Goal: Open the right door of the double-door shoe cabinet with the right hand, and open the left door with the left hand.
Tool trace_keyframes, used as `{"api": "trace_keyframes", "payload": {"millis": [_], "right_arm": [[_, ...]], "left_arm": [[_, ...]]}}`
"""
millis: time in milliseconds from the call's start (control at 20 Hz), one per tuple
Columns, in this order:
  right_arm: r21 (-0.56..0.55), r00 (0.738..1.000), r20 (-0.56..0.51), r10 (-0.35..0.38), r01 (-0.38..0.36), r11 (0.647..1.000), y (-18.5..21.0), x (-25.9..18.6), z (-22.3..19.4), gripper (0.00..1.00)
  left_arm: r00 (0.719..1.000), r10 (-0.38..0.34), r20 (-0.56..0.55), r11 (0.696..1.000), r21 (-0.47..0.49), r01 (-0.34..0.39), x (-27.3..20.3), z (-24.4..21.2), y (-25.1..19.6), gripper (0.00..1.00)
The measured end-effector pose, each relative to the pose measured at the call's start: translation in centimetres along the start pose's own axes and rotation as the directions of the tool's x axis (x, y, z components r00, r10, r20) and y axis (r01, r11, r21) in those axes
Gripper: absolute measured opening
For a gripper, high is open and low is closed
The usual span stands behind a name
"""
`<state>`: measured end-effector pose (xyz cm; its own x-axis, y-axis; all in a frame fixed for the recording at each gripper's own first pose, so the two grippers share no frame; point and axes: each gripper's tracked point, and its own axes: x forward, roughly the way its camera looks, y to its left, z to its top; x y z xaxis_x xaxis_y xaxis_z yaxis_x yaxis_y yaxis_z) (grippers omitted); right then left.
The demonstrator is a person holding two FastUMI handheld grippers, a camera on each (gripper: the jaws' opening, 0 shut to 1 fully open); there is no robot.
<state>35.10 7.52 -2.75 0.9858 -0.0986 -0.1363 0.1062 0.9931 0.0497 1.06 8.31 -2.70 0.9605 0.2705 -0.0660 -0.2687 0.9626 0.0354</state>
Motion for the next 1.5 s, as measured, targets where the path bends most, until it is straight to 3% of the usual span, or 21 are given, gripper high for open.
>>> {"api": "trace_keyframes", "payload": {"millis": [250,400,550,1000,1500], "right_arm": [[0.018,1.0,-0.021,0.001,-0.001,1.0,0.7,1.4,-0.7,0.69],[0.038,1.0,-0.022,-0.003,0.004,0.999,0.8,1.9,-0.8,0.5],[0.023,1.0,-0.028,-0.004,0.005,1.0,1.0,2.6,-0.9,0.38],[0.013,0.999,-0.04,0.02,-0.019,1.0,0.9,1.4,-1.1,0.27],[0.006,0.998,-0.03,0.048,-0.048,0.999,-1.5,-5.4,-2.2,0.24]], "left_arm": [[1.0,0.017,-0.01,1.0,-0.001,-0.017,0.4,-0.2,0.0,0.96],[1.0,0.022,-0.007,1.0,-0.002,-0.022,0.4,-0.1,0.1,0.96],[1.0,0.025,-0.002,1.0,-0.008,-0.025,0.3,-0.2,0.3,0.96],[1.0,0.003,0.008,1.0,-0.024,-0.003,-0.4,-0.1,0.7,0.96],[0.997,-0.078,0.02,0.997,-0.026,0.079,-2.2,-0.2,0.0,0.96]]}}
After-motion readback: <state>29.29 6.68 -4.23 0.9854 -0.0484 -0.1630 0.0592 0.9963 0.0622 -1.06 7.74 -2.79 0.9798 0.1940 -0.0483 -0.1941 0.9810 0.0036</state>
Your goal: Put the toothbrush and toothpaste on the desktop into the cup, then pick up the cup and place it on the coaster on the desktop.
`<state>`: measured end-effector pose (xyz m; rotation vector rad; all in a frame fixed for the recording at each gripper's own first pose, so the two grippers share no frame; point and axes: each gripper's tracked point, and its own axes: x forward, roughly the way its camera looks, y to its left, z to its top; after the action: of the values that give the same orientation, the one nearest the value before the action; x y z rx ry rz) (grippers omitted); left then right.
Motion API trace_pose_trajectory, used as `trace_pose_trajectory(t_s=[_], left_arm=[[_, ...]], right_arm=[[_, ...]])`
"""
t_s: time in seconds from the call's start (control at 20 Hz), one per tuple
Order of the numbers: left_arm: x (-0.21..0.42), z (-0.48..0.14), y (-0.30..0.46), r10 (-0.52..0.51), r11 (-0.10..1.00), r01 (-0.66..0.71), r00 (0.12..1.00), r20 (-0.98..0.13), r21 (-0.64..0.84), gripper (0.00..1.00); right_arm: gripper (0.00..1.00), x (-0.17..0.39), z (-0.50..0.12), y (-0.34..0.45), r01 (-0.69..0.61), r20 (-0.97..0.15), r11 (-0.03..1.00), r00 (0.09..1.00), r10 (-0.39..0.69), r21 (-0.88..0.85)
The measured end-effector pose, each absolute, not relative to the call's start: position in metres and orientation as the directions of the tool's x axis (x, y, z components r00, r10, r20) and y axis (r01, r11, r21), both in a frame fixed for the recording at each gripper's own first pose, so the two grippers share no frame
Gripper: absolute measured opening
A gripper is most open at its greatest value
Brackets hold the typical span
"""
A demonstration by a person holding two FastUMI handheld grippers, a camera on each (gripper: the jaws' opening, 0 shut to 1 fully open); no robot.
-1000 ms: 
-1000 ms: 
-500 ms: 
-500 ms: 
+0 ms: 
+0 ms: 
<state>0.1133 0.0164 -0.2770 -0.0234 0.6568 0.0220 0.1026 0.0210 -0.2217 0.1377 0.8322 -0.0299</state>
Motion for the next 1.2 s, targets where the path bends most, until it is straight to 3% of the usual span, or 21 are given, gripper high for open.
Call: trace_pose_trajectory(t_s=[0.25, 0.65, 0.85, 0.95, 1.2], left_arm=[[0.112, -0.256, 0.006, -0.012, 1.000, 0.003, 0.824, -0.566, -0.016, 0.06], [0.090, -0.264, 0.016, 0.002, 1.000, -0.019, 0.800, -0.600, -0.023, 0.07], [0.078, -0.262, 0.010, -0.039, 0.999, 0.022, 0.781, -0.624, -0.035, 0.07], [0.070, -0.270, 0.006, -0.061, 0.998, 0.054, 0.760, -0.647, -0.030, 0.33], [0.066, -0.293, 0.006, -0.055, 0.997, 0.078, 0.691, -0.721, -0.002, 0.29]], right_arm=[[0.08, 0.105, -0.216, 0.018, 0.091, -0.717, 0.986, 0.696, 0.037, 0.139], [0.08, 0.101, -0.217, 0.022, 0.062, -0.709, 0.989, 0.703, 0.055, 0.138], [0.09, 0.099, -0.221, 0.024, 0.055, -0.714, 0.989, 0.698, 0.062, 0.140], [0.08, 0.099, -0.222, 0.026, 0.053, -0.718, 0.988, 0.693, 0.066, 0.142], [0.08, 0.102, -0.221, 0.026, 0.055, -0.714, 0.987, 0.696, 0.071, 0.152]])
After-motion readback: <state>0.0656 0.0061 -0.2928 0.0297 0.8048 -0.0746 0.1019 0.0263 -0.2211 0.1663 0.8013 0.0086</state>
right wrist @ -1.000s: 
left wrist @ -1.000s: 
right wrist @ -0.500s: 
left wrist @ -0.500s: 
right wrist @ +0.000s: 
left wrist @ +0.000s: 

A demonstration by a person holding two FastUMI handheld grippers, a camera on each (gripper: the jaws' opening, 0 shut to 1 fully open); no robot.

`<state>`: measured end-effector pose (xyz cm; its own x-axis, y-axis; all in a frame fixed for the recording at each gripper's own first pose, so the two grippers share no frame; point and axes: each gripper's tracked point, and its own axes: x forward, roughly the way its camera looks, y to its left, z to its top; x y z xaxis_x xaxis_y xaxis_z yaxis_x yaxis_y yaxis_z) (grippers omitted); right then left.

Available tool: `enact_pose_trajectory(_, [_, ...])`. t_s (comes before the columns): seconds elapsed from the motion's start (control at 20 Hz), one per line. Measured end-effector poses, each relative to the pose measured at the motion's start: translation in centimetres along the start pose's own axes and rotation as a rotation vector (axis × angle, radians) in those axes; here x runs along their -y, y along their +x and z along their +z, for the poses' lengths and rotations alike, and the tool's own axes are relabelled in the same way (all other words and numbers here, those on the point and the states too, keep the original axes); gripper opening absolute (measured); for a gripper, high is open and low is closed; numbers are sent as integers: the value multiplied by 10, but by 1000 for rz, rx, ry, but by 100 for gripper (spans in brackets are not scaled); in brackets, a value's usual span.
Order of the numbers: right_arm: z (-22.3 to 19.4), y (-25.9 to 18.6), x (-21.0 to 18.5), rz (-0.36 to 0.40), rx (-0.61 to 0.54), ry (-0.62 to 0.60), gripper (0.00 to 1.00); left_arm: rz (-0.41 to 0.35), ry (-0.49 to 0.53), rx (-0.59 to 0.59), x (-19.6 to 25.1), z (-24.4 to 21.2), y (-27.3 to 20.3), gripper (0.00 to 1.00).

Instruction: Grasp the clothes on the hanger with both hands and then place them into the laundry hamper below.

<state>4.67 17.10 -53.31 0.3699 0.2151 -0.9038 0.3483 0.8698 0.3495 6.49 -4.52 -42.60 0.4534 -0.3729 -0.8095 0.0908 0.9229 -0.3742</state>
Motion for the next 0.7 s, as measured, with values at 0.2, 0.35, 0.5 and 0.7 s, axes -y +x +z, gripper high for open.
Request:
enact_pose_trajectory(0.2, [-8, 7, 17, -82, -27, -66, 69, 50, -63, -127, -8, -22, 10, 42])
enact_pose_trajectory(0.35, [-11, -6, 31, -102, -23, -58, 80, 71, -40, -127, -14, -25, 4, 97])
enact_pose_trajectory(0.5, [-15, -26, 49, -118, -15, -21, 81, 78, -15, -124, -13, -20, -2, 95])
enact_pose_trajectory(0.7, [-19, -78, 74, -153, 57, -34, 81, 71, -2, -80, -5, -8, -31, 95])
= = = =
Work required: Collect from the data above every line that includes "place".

Completed exercise:
Your goal: Put the toothbrush and toothpaste on the desktop into the cup, then pick up the cup and place it on the coaster on the desktop.
Instruction: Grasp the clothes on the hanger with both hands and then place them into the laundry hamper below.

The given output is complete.